Exercise details> Would you transcribe the line that holds "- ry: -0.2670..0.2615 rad", plus every line beneath it through the end of the data, exactly and with nothing added?

Information supplied>
BEGIN

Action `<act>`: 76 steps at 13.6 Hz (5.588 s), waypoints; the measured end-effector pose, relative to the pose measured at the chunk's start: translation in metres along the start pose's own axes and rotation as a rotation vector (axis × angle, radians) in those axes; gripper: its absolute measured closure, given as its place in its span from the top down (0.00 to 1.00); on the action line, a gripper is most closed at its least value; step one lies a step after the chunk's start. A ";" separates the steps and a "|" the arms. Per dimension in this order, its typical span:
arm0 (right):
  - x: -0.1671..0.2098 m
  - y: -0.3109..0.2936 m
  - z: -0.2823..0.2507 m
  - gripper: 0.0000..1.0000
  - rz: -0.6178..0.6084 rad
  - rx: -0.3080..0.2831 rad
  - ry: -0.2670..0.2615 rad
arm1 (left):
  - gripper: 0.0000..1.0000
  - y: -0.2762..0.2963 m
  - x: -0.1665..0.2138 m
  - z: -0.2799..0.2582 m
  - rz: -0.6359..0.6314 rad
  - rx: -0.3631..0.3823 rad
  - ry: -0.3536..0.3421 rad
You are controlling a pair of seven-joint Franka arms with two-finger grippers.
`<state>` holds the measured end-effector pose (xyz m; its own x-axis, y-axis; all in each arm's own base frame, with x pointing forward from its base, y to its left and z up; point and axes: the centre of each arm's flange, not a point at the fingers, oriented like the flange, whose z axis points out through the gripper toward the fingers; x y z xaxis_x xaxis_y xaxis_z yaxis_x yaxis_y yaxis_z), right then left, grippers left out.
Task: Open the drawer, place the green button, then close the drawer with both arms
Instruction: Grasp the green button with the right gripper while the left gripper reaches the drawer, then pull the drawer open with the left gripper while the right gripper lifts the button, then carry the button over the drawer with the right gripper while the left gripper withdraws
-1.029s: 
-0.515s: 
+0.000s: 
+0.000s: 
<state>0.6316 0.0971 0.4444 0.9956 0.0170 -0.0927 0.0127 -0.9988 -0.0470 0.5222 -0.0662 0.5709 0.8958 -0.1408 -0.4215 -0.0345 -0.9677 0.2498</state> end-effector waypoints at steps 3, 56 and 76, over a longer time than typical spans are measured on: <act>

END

Written response>
  - ry: -0.2670..0.2615 rad
arm1 (left):
  - gripper: 0.0000..1.0000
  - y: -0.2762..0.2963 m
  - x: -0.1665..0.2138 m
  - z: -0.2799..0.2582 m
  - rz: -0.6359..0.6314 rad
  - rx: -0.3631..0.3823 rad
  - ry: -0.3536..0.3421 rad
You are controlling a pair of seven-joint Franka arms with two-finger grippers.
`<state>` holds the measured end-effector pose (xyz m; its own x-axis, y-axis; all in each arm's own base frame, with x pointing forward from its base, y to its left and z up; point and axes: the centre of each arm's flange, not a point at the fingers, oriented like the flange, whose z axis points out through the gripper toward the fingers; x y z xaxis_x xaxis_y xaxis_z yaxis_x yaxis_y yaxis_z), right then left, grippers left out.
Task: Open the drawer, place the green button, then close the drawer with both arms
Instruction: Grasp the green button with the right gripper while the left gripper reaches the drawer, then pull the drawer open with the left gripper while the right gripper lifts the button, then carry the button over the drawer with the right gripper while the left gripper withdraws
-1.029s: 
-0.515s: 
+0.000s: 
+0.000s: 
<state>0.6316 0.0971 0.4444 0.9956 0.0170 -0.0927 0.0127 -0.9988 -0.0470 0.5222 -0.0662 0.5709 0.8958 -0.1408 -0.4215 -0.0345 -0.9677 0.2498</state> end-effector waypoints at steps 3, 56 and 76, over a longer time than typical spans are measured on: <act>

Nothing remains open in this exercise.